Complete step by step solution:
It is given that the (trolley + child) has been considered as a single system. Now, according to the question, the child gets up and runs about on the trolley. This can be considered as internal forces within the system. The child (who is a part of the system) is applying forces on the trolley (another part of the system). Hence, the forces applied by the child can be considered to be internal forces within the system.
Now, the state of motion of the centre of mass of a system can only be changed by unbalanced external forces acting on the system.
The instantaneous external force ${{F}_{ext}}$ on the system of mass $m$ is given by
${{F}_{ext}}=m\dfrac{d{{v}_{cm}}}{dt}$ --(1)
Where $\dfrac{d{{v}_{cm}}}{dt}$ is the rate of change of velocity of the centre of mass of the system.

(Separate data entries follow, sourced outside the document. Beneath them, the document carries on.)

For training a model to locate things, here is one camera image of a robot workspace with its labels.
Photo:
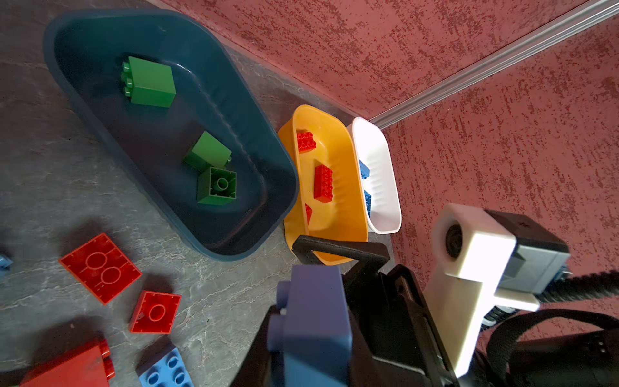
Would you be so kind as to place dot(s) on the red square brick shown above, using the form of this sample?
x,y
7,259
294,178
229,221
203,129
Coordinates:
x,y
102,268

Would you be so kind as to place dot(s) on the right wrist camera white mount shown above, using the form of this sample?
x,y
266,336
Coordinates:
x,y
472,251

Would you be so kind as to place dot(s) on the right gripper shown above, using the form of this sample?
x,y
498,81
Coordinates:
x,y
395,341

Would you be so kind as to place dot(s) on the red long brick bottom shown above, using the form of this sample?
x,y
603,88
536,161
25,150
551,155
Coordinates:
x,y
323,184

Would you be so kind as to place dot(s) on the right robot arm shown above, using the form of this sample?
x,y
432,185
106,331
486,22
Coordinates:
x,y
555,347

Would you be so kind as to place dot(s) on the yellow plastic bin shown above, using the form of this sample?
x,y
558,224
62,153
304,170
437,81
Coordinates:
x,y
344,218

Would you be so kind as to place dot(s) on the red long brick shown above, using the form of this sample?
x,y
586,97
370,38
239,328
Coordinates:
x,y
87,365
323,184
309,213

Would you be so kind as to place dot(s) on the blue long brick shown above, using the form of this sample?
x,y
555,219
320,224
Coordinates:
x,y
314,336
368,202
165,369
364,171

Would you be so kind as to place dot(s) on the white plastic bin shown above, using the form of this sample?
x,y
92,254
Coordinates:
x,y
372,148

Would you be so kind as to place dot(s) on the teal plastic bin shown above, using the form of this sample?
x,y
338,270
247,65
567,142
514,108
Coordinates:
x,y
84,51

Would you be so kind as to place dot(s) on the blue brick near teal bin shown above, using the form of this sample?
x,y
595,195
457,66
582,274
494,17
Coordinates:
x,y
5,265

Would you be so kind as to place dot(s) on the green brick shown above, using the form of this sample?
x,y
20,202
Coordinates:
x,y
217,187
148,83
207,152

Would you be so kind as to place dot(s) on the small red brick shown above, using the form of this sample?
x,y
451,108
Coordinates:
x,y
154,313

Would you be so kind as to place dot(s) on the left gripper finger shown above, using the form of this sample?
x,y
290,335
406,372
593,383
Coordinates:
x,y
260,367

Now, since using (1), we see that if there are only internal forces acting on the system, that is, if ${{F}_{ext}}=0$, we get,
$0=m\dfrac{d{{v}_{cm}}}{dt}$
$\therefore \dfrac{d{{v}_{cm}}}{dt}=0$ $\left( m\ne 0,\text{ since mass of the system is not zero} \right)$
$\therefore d{{v}_{cm}}=0$
$\therefore {{v}_{cm}}=\text{constant}$ $\left( \because dx=0,x=\text{constant} \right)$
Therefore, we see that if the external forces acting on a system are zero, the velocity of the centre of mass remains constant.
Therefore, going by this explanation, we get that since the child running on the trolley amounts to only internal forces within the system, the velocity of the centre of mass will not change.
The speed of the centre of mass will be nothing but the speed of the system, since it is a rigid system. Hence, the speed of the centre of mass of the trolley + child system will remain $V$.

Note: One important fact to be noticed in the question is that the trolley + child system moves upon a smooth floor. This means that the floor is frictionless and there are no forces of friction upon the system. If the question mentioned that the floor was not smooth, then the velocity of the centre of mass of the system would change since the force of friction would be a resistive external unbalanced force on the system.